A friend salvaged this from the Boxborough town dump.
It’s an aviation band receiver (108 to 136 Megacycles, amplitude modulation), one of several models of Monitoradio sold by Regency. They were forerunners of the scanner. They had receivers that covered the VHF Lo or VHF Hi public service bands, or, as we see with the AR-136, the aviation band.
These receivers used vacuum tubes. This one is missing the power transformer, and the 6X4 rectifier has been replaced by something hidden under many layers of black electrical tape, presumably a couple of diodes.
The three-gang tuning capacitor indicates that it had a tuned RF stage. The phone jacks mounted to the back are a modification made by a previous owner. If you look closely at the right of the first tuning gang, you’ll see what must be the RF amp: a 6CW4 nuvistor.
Here’s the tube line-up, with my guess as to their function:
- 6CW4 - RF amp
- 6BC5 - mixer
- 6EA8 - oscillator
- 6BJ6 - 1st IF
- 6BJ6 - 2nd IF
- 6AL5 - detector
- 12AX7 - AF preamp
- 6AK6 - AF power amp
- 6X4 - B+ rectifier
It’s interesting that they use a 6AL5 as a detector. I bet the tube lineup and the chassis were designed for Regency’s FM models, where the 6AL5 would be used as a discriminator or ratio detector.

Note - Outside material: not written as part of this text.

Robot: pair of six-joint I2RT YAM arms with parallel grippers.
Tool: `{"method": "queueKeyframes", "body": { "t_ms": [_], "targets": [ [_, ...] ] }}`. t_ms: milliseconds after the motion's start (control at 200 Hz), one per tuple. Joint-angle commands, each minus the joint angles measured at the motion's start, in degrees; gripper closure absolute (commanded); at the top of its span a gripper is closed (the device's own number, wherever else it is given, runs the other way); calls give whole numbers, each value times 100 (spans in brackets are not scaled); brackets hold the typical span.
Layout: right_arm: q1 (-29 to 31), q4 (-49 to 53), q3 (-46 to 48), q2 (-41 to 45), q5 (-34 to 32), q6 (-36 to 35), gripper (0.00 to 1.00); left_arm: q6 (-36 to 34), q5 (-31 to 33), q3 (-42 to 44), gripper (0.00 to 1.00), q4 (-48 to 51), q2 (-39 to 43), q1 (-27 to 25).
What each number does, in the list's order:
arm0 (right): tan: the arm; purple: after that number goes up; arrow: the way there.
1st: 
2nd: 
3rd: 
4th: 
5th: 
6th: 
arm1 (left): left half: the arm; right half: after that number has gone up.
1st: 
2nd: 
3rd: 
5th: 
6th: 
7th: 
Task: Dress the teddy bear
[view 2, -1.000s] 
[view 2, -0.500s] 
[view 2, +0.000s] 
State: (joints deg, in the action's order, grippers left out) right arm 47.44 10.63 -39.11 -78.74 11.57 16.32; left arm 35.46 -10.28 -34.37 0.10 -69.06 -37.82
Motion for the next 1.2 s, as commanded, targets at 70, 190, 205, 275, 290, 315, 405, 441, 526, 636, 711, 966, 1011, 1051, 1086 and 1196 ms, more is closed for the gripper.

There’s an extra tube shield taped to the electrolytic filter capacitor.
Here’s the front panel, out of the case.
It’s been modified with the two phone jacks and a UHF female connector ...
… apparently by Hubley, Inc., whoever that might have been. Google doesn’t know them.
The wires feed the added phone jacks.
The first 6BJ6 has gone to air. Note the cloudy appearance of the getter.
There’s at least one repair visible under the chassis, but on the whole it looks fairly untouched, if you ignore the missing power transformer.
The brown-wire air-cored inductors are chokes in the B+ feed.
Some more RF chokes, feeding B+ to the IF stages.
The big Mallory electrolytic looks like it’s oozing some crud.
I guess these are the mounting brackets that used to hold the front panel in place, along with the four original feet for the case.
The top of the case shows residue from strapping tape that at one point was used to hold the chassis in the cabinet.
The speaker is gone. Whoever modified the receiver also covered up the speaker opening with an aluminum plate.
The bottom has strapping tape reside, too.
The other side.
There’s a bit of rust inside the cabinet.